I was distracted as I was on the phone while we sat at the corner of Strachan and King in Toronto. So I was rather surprised when my husband opened the door and leapt out of the car. Afterall, we were driving and turning right, and there seemed to be no reason for this.
He grabbed his camera from the back of the car, got back in, and thrust the camera into my hands – well, hand because the other one was busy holding my cell phone to my ear. What is going on? He directed my attention to across the street, and a large group of cyclists. So?
Oh. Oh My!
Well, okay. Whatever floats your boat.
It was a case of not seeing the trees for the forest.
June 16th, 2012 Extra-Ordinary: World Naked Bike Ride coming through. Doesn’t that chafe?
I tend to stay clothed in most situations. I am not one of those people who think nudity is natural. Nudists make me feel uncomfortable. I don’t really want to see much more than your limbs, face and perhaps chest. Please leave your clothes on, and I will leave mine on for you. Think of it as proper etiquette.
Today I got the most amazing massage. Unlike most of the massages I have received in the past, this one was earned. My aching hips, my poor thighs, my screaming calves. And apparently my shoulders and lower back also were tight with knots. (these knots were discovered after a gut wrenching traverse across my back).
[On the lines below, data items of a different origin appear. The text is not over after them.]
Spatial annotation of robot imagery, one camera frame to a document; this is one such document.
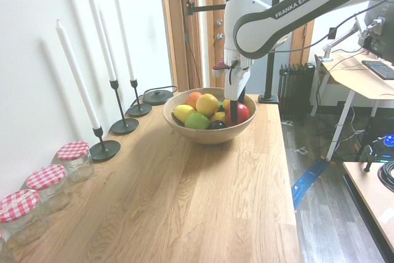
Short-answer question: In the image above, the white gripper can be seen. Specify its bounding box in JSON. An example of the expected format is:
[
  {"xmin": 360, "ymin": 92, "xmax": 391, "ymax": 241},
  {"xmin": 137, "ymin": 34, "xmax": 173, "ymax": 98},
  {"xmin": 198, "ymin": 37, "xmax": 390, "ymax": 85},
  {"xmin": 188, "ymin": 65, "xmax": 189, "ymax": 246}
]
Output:
[{"xmin": 223, "ymin": 65, "xmax": 252, "ymax": 124}]

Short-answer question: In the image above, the red apple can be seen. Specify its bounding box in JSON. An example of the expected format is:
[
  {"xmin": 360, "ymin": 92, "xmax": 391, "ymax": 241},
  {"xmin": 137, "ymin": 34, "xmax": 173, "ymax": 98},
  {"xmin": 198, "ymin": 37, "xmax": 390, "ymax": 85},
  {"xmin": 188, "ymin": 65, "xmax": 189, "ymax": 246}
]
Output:
[{"xmin": 224, "ymin": 102, "xmax": 250, "ymax": 126}]

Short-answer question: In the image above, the green apple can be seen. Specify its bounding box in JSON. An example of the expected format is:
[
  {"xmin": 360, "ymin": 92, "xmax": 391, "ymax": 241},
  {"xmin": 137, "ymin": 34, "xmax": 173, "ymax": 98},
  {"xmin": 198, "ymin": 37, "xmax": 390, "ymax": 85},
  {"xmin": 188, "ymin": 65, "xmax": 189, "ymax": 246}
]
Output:
[{"xmin": 184, "ymin": 112, "xmax": 211, "ymax": 131}]

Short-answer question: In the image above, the small yellow fruit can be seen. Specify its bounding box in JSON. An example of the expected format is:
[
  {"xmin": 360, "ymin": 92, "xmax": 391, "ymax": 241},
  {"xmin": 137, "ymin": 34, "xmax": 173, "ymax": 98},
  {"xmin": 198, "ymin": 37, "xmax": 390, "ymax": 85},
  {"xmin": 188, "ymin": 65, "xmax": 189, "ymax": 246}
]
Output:
[{"xmin": 209, "ymin": 111, "xmax": 227, "ymax": 124}]

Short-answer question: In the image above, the dark plum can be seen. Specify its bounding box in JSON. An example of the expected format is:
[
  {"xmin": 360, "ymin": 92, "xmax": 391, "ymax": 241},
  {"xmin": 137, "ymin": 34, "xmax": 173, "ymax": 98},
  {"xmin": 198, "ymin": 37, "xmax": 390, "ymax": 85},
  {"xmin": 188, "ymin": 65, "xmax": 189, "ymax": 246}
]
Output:
[{"xmin": 207, "ymin": 119, "xmax": 228, "ymax": 131}]

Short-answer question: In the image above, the large round yellow fruit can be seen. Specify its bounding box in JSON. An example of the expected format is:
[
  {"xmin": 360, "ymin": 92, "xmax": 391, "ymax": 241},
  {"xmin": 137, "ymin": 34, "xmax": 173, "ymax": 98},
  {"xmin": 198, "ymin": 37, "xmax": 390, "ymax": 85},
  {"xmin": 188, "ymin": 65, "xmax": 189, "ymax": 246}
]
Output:
[{"xmin": 195, "ymin": 93, "xmax": 221, "ymax": 118}]

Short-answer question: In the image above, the orange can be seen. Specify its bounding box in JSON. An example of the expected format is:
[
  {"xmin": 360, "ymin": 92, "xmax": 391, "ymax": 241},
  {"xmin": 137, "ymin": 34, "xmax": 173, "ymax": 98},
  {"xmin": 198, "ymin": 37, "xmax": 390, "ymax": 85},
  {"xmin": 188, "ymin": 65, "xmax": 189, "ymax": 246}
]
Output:
[{"xmin": 185, "ymin": 91, "xmax": 204, "ymax": 111}]

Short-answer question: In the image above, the wooden fruit bowl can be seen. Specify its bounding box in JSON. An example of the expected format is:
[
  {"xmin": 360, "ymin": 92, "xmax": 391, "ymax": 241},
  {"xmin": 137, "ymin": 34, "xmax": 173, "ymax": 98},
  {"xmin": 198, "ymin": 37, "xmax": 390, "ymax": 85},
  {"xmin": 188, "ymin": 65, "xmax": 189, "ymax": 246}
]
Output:
[{"xmin": 162, "ymin": 87, "xmax": 258, "ymax": 145}]

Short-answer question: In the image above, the yellow lemon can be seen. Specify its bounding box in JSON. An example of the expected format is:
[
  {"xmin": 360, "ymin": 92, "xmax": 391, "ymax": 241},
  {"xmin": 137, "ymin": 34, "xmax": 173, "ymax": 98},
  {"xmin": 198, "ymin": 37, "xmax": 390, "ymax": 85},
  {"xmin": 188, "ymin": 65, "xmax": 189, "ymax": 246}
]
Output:
[{"xmin": 173, "ymin": 104, "xmax": 198, "ymax": 123}]

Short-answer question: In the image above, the black oil radiator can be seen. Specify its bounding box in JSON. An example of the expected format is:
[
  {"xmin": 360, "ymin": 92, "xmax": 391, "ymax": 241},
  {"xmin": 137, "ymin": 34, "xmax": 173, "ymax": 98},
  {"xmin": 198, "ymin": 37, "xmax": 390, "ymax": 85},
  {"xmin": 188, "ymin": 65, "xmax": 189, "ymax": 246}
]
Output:
[{"xmin": 278, "ymin": 62, "xmax": 316, "ymax": 119}]

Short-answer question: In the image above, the black round kettle base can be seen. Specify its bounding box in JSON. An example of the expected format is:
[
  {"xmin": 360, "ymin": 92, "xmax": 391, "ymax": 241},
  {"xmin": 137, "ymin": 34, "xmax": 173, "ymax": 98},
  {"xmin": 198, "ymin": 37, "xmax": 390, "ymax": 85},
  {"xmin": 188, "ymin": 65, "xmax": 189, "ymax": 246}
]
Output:
[{"xmin": 142, "ymin": 89, "xmax": 175, "ymax": 106}]

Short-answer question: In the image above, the wooden door frosted glass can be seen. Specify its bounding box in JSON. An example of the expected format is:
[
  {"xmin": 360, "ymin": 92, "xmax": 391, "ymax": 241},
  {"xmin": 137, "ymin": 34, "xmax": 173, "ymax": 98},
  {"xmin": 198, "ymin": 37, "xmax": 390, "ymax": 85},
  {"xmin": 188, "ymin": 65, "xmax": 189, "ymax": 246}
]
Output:
[{"xmin": 203, "ymin": 0, "xmax": 301, "ymax": 95}]

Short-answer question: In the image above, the black candle holder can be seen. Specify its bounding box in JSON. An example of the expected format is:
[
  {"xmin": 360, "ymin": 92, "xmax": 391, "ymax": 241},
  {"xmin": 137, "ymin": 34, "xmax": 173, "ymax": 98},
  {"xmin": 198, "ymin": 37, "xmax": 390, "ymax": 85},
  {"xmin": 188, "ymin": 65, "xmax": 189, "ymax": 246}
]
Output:
[
  {"xmin": 126, "ymin": 78, "xmax": 153, "ymax": 118},
  {"xmin": 89, "ymin": 125, "xmax": 122, "ymax": 163},
  {"xmin": 109, "ymin": 79, "xmax": 140, "ymax": 136}
]

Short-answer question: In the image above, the blue floor tape strip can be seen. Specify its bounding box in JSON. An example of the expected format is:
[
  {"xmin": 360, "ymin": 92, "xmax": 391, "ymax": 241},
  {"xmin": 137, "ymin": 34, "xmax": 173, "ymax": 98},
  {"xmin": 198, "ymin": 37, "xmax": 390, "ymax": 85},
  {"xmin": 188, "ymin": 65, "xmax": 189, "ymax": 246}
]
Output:
[{"xmin": 291, "ymin": 157, "xmax": 332, "ymax": 212}]

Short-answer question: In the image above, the white taper candle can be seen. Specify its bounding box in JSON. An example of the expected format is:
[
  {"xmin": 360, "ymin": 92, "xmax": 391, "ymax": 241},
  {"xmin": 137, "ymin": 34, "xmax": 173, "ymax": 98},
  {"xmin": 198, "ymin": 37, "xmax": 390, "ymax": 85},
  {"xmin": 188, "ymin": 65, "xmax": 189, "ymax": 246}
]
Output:
[
  {"xmin": 113, "ymin": 0, "xmax": 137, "ymax": 82},
  {"xmin": 55, "ymin": 18, "xmax": 102, "ymax": 131},
  {"xmin": 82, "ymin": 0, "xmax": 118, "ymax": 83}
]

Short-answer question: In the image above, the black clamp stand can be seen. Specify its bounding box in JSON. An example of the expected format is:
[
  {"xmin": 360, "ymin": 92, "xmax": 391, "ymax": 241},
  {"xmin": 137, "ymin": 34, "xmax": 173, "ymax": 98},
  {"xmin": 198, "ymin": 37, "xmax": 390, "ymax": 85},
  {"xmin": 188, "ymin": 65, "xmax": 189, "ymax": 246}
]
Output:
[{"xmin": 359, "ymin": 144, "xmax": 380, "ymax": 173}]

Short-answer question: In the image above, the black keyboard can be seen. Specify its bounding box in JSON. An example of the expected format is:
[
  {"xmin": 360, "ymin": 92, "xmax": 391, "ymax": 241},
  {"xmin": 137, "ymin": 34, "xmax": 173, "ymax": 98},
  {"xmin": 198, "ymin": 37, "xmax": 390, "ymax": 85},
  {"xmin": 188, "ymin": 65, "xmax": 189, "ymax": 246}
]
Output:
[{"xmin": 361, "ymin": 59, "xmax": 394, "ymax": 80}]

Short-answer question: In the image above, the black teal control device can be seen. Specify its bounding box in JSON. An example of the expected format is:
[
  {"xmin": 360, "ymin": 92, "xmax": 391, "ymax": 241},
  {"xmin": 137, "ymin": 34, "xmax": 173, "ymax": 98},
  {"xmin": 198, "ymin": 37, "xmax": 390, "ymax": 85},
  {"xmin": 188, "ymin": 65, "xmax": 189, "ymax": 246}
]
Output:
[{"xmin": 372, "ymin": 133, "xmax": 394, "ymax": 163}]

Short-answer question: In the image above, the wooden side table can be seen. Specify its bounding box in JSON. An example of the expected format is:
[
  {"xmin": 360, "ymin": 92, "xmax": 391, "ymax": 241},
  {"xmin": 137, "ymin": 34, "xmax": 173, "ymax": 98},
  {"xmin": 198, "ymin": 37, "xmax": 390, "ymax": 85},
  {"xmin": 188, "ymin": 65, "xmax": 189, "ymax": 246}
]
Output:
[{"xmin": 342, "ymin": 161, "xmax": 394, "ymax": 262}]

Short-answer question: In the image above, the black computer monitor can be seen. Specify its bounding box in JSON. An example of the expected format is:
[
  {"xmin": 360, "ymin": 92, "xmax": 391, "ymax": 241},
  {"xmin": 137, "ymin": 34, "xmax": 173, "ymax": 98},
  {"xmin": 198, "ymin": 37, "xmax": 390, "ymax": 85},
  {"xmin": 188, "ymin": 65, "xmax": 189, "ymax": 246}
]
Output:
[{"xmin": 361, "ymin": 0, "xmax": 394, "ymax": 60}]

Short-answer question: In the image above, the glass jar red checkered lid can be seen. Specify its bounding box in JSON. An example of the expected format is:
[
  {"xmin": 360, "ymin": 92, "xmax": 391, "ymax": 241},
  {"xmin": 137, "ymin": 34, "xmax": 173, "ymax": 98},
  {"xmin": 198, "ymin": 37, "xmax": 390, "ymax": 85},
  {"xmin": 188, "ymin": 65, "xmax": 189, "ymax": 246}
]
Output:
[
  {"xmin": 56, "ymin": 141, "xmax": 95, "ymax": 183},
  {"xmin": 25, "ymin": 164, "xmax": 74, "ymax": 214},
  {"xmin": 0, "ymin": 188, "xmax": 50, "ymax": 246}
]

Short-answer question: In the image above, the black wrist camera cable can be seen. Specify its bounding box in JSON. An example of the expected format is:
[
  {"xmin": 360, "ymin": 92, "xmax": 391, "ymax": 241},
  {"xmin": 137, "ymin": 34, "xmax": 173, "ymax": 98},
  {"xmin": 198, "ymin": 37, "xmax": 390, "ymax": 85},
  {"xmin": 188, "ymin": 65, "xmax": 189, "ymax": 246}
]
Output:
[{"xmin": 228, "ymin": 60, "xmax": 239, "ymax": 86}]

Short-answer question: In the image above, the red mounted wrist camera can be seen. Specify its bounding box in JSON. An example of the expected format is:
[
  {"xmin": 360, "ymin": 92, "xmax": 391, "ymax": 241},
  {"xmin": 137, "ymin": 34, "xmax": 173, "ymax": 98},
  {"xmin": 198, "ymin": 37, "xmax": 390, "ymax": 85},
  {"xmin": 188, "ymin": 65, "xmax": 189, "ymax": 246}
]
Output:
[{"xmin": 212, "ymin": 58, "xmax": 232, "ymax": 79}]

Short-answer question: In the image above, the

My therapist wondered what was going on. I explained Damn You Fit April and noted I the extra exercise recently.
I like the ritual of massage – the therapist leaves, you take off your clothes save your underwear and leap under the blanket. The therapist then knocks, enters the room and proceeds to massage you with only one body part visible at a time. Half way through, the therapist lifts the blanket covering their face so you can flip over. It works well. No full nudity needed.
After I was safely clothed again, I paid (ha ha! Take that Emile’s company!!). And slowly returned out to my car focused only on how much better my body felt. Word of advice, don’t wear short sleeves for a massage overwise you get oil all over the inside of your coat. And don’t plan anything except home after a massage as your hair looks like you’re a silly girl who grew up in the suburbs who has decided to grow deadlocks to make some sort of statement about government and corporate pigs ruining the world.
April 9th, 2012 Extra-Ordinary: “You’re looking good.” from the objective person in your life who sees you almost naked regularly. Yeah You Fit April!